Outra mudança marcante é a pele, deixou de ser áspera, queimada de sol e com marcas do cabo de enxada na mão. Agora, suas mãos são lisas e suaves ao toque, a pele é fina e delicada, precisa de hidratante com frequência.
Chegou também a fase dos delírios, o mais recorrente são homens a cavalo no portão de casa, que querem entrar e isso o deixa alterado. Pois ele precisa ir até lá para mandá-los embora. Penso que talvez seja as lembranças da juventude no Ceará. Também faz parte dos delírios sempre achar que uma pessoa diferente em casa, vai roubar suas coisas.
Mas, tem uma coisa que ele não perdeu, a vaidade. Sua barba precisa ser feita toda semana. Como é careca, não fica sem boina de jeito nenhum. No dia que ele levanta da cama e aparece na sala sem ela, já sabemos que ele não está bem.
Algo difícil, meu pai continua sendo um cearense autoritário. E essa característica com o passar do tempo ficou mais exacerbada. Pois nem sempre suas ordens atuais são executáveis.
Entretanto, ele sabe como salvar o dia. Diz um “obigado viu” tão verdadeiro para uma xícara de café e um prato de mingau, capaz de derreter qualquer raiva que ele tenha produzido anteriormente. E tem o sorriso mais genuíno e verdadeiro para rir de qualquer coisa que você faça e de errado. É alegre, sorridente e as crianças gostam de brincar com ele.
Sou a pessoa que mais conversa com ele. Procuro sempre fazer perguntas que ele possa responder com sim ou não.
Há vinte e cinco anos sinto saudades das nossas longas conversas. Mas aprendi a ler pele, boca, olhos e silêncio…
Sei que não irás mais pisar a “Terreiro duro”, aquela sela que sua irmã guardou por anos a fio, já foi carcomida pelo tempo. Qualquer dia desses vou para o Ceará e caminharei pelo chão que você caminhou, talvez o vento, as ondas do mar e a energia deixada pelos ancestrais me conte as histórias que você não teve tempo de contar.
Há uma década, quando minha mãe morreu, você ficou muito doente e pensei que iria morrer e não tinha condições de lidar com outra perda.
Hoje você precisa de ajuda para sentar, levantar e deitar.
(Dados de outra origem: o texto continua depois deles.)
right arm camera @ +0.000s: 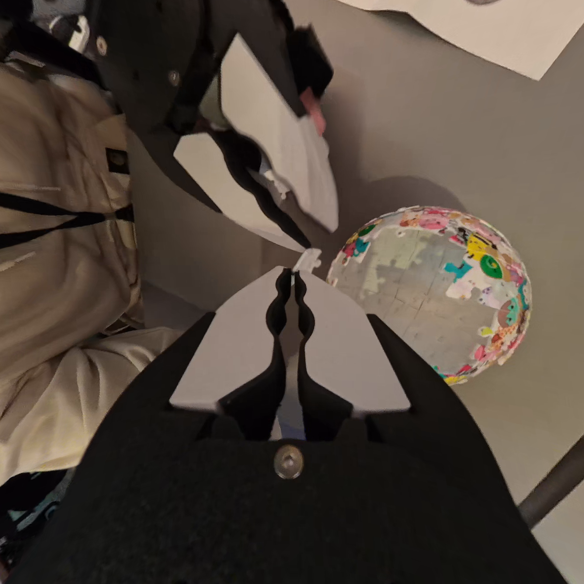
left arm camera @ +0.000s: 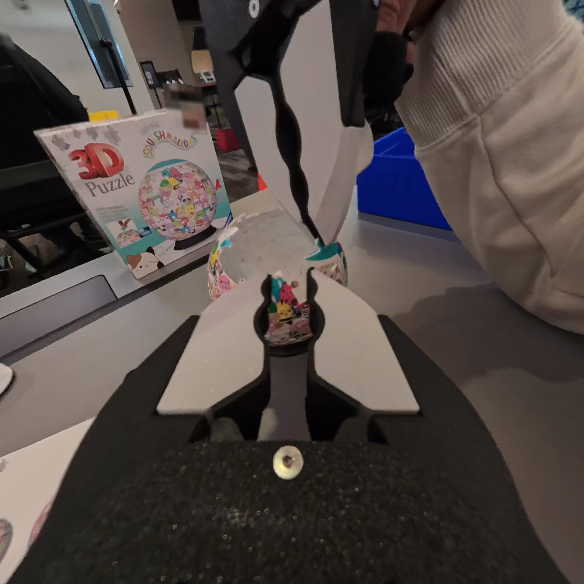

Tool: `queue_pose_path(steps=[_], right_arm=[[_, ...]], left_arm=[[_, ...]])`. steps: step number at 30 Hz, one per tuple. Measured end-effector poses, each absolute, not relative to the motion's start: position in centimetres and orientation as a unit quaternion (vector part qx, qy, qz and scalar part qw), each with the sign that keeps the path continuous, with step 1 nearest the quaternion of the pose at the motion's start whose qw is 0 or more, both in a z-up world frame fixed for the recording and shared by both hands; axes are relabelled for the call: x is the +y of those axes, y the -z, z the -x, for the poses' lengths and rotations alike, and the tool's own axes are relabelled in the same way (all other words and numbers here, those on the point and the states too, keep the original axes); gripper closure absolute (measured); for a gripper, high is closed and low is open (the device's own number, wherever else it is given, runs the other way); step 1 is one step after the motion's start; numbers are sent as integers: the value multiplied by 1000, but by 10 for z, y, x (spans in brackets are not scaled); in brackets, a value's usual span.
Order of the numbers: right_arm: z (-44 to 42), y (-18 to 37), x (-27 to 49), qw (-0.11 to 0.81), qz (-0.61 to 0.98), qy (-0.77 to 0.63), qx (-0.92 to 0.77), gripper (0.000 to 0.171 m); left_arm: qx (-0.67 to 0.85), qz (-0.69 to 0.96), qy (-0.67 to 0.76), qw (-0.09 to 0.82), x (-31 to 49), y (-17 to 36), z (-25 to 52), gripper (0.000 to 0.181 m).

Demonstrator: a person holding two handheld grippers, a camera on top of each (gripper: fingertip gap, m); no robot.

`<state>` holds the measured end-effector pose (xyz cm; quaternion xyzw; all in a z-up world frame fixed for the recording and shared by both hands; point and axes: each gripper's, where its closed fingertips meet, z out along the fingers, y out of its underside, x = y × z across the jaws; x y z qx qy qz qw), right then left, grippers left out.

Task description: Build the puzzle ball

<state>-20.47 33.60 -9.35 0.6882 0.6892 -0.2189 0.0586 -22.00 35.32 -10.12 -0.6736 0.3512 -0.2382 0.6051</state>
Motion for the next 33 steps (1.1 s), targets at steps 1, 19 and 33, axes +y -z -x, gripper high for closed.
queue_pose_path(steps=[1,19,33], right_arm=[[201,91,337,52,-688,214,692,169],[244,40,316,-110,-554,372,737,167],[249,38,317,-187,-532,305,768,154]], left_arm=[[355,669,245,606,352,98,221,158],[328,582,565,484,304,52,226,179],[272,575,642,429,308,52,235,179]])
Desejo a você Feliz aniversário, afinal é uma honra já ter vivido quase um século de vida. Mas sinta-se à vontade para sair de cena, quando quiser. Vou bater muitas palmas para você.
Vou sempre me espelhar em sua resiliência e silêncio, para continuar a caminhada.
Que texto lindo, diz tudo sobre seu Lírio. Que Deus lhe saúde enquanto viver.👏🏼👏🏼👏🏼
Parabéns pelo lindo trabalho,amo demais vocês, sou suspeita para fazer apreciações , só digo que as minhas lágrimas caíram com a linda leitura …tem poesia e realidade
Que Seu Lírio tenha a certeza de que ele é alvo de muito cuidado, atenção e amor, amor que não se mede, mas que se faz presente em cada pequeno gesto, que supre as suas necessidades de atenção, que adivinha o que ele não consegue mais verbalizar….
Parabéns Sr. Lírio! Parabéns pela sua jornada que com certeza contém um rico roteiro, mesmo que o guarde só para si.
Parabéns também pela sua filha Cícera! Que Deus os abençoem!
Parabéns Sr. Lírio! Parabéns pela sua jornada, que com certeza deve ter um rico enredo, mesmo que o guarde só para si. Parabéns também pela sua filha Cícera! Que Deus os abençoem!